What you should do — Should the listing contain images, exclude them; give the rest again exactly.

____________

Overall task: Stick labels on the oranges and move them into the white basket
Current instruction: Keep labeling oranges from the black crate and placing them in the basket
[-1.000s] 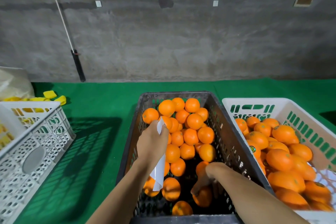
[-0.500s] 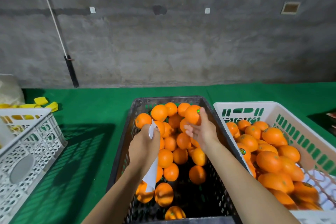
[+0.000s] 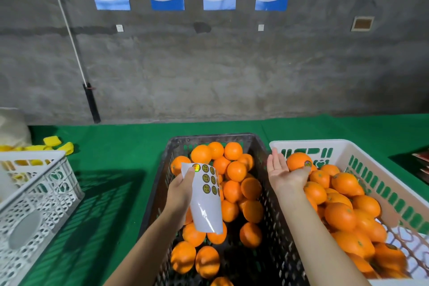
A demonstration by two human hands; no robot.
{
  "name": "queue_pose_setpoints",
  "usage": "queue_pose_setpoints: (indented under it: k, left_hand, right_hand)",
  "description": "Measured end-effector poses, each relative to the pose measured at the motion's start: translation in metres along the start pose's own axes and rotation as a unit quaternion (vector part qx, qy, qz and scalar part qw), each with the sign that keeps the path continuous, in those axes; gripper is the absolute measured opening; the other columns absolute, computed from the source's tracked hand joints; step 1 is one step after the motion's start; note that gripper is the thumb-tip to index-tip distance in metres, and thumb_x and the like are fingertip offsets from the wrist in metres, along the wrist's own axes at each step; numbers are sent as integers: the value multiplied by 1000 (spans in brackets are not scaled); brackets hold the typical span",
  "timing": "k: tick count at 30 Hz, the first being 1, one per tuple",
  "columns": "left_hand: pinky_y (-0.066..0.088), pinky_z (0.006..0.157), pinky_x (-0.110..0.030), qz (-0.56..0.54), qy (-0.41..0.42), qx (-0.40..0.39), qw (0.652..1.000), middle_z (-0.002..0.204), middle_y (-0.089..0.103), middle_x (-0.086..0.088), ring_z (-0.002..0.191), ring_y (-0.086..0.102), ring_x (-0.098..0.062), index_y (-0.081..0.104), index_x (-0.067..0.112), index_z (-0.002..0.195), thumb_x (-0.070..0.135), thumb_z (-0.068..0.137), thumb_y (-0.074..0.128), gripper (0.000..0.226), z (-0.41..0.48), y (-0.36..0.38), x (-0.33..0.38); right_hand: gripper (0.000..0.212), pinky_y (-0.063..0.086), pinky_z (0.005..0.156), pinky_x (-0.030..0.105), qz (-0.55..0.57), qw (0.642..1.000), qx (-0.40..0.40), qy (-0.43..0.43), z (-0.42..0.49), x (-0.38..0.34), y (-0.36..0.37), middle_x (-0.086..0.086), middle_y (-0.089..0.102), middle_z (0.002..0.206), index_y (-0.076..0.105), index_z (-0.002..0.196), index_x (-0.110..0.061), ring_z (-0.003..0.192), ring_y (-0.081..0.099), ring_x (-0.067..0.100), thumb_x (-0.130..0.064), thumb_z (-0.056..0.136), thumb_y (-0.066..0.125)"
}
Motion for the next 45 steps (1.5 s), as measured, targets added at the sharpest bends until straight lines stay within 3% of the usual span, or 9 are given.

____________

Answer to this exercise —
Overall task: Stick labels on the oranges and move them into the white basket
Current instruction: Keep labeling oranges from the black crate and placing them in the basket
[-1.000s] 
[-0.500s] 
[+0.000s] 
A demonstration by two human hands; no robot.
{
  "name": "queue_pose_setpoints",
  "usage": "queue_pose_setpoints: (indented under it: k, left_hand, right_hand)",
  "description": "Measured end-effector poses, each relative to the pose measured at the motion's start: translation in metres along the start pose's own axes and rotation as a unit quaternion (vector part qx, qy, qz and scalar part qw), each with the sign that keeps the path continuous, in those axes; gripper is the absolute measured opening; the other columns absolute, computed from the source's tracked hand joints; step 1 is one step after the motion's start; note that gripper is the thumb-tip to index-tip distance in metres, and thumb_x and the like are fingertip offsets from the wrist in metres, along the wrist's own axes at each step; numbers are sent as integers: the value multiplied by 1000 (spans in brackets are not scaled); brackets hold the typical span",
  "timing": "k: tick count at 30 Hz, the first being 1, one per tuple",
  "columns": "left_hand: pinky_y (-0.066..0.088), pinky_z (0.006..0.157), pinky_x (-0.110..0.030), qz (-0.56..0.54), qy (-0.41..0.42), qx (-0.40..0.39), qw (0.652..1.000), middle_z (-0.002..0.204), middle_y (-0.089..0.103), middle_x (-0.086..0.088), ring_z (-0.002..0.191), ring_y (-0.086..0.102), ring_x (-0.098..0.062), index_y (-0.081..0.104), index_x (-0.067..0.112), index_z (-0.002..0.195), thumb_x (-0.070..0.135), thumb_z (-0.068..0.137), thumb_y (-0.074..0.128), gripper (0.000..0.226), z (-0.41..0.48), y (-0.36..0.38), x (-0.33..0.38); right_hand: gripper (0.000..0.212), pinky_y (-0.063..0.086), pinky_z (0.005..0.156), pinky_x (-0.030..0.105), qz (-0.55..0.57), qw (0.642..1.000), qx (-0.40..0.40), qy (-0.43..0.43), z (-0.42..0.49), x (-0.38..0.34), y (-0.36..0.37), middle_x (-0.086..0.086), middle_y (-0.089..0.102), middle_z (0.002..0.206), index_y (-0.076..0.105), index_z (-0.002..0.196), index_x (-0.110..0.061), ring_z (-0.003..0.192), ring_y (-0.081..0.099), ring_x (-0.067..0.100), thumb_x (-0.130..0.064), thumb_z (-0.056..0.136), thumb_y (-0.066..0.125)"
}
Motion for the next 45 steps (1.5 s), as measured, targets added at the sharpest bends until straight lines stay within 3% of the usual span, or 9 are given.

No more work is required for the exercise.